◆ **Activity**:
Line by line, restate the material exactly.
------------------------------------------------------------
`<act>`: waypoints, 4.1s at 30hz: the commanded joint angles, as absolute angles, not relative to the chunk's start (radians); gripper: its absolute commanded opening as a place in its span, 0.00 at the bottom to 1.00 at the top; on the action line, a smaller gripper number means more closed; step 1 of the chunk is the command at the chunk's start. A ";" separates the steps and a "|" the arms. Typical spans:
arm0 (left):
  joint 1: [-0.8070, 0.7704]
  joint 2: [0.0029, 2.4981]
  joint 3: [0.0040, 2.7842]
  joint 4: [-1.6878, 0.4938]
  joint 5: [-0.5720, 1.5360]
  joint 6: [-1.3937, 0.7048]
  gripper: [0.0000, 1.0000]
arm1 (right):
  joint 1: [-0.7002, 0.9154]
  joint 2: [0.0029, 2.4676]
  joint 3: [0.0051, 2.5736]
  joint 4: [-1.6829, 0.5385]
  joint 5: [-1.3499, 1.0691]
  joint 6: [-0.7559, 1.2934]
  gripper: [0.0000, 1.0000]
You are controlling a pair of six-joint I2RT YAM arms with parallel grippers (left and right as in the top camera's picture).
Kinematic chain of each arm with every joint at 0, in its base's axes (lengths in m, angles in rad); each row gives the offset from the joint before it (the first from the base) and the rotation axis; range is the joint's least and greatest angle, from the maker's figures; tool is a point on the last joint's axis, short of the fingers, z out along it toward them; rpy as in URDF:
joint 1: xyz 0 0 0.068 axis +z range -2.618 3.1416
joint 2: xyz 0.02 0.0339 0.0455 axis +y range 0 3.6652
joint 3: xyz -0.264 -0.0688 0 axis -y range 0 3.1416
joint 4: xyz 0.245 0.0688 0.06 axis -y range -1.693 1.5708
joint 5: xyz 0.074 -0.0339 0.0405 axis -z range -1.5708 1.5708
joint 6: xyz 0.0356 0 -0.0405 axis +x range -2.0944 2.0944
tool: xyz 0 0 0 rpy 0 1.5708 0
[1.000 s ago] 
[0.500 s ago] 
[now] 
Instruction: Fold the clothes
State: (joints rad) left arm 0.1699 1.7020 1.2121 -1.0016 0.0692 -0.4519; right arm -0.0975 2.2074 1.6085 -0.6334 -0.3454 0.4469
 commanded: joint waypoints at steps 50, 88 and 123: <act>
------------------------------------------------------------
◆ **Exercise output**:
`<act>`: waypoints, 4.1s at 30hz: the commanded joint angles, as absolute angles, not relative to the chunk's start (radians); gripper: its absolute commanded opening as a place in its span, 0.00 at the bottom to 1.00 at the top; on the action line, a smaller gripper number means more closed; step 1 of the chunk is the command at the chunk's start. A ";" separates the steps and a "|" the arms. Typical spans:
arm0 (left):
  joint 1: [-0.8070, 0.7704]
  joint 2: [0.0029, 2.4981]
  joint 3: [0.0040, 2.7842]
  joint 4: [-1.6878, 0.4938]
  joint 5: [-0.5720, 1.5360]
  joint 6: [-1.3937, 0.7048]
  gripper: [0.0000, 1.0000]
arm1 (right):
  joint 1: [-0.7002, 0.9154]
  joint 2: [0.0029, 2.4676]
  joint 3: [0.0051, 2.5736]
  joint 4: [-1.6829, 0.5385]
  joint 5: [-1.3499, 1.0691]
  joint 6: [-0.7559, 1.2934]
  gripper: [0.0000, 1.0000]
You are controlling a pair of six-joint I2RT YAM arms with parallel grippers (left and right as in the top camera's picture).
Kinematic chain of each arm with every joint at 0, in its base's axes (lengths in m, angles in rad); each row gives the offset from the joint before it (the first from the base) and the rotation axis; range is the joint's least and greatest angle, from the maker's figures; tool is a point on the last joint's axis, short of the fingers, z out along it toward them; rpy as in URDF:
joint 1: xyz 0 0 0.068 axis +z range -2.618 3.1416
joint 2: xyz 0.02 0.0339 0.0455 axis +y range 0 3.6652
joint 3: xyz -0.264 -0.0688 0 axis -y range 0 3.1416
joint 4: xyz 0.245 0.0688 0.06 axis -y range -1.693 1.5708
joint 5: xyz 0.074 -0.0339 0.0405 axis -z range -1.5708 1.5708
joint 6: xyz 0.0356 0 -0.0405 axis +x range -2.0944 2.0944
tool: xyz 0 0 0 rpy 0 1.5708 0
[1.000 s ago] 
[0.500 s ago] 
[now] 
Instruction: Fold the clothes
State: (joints rad) left arm 0.1699 1.7020 1.2121 -1.0016 0.0692 -0.4519; right arm -0.0975 2.2074 1.6085 -0.6334 -0.3454 0.4469
 commanded: joint waypoints at steps 50, 88 and 123: <act>

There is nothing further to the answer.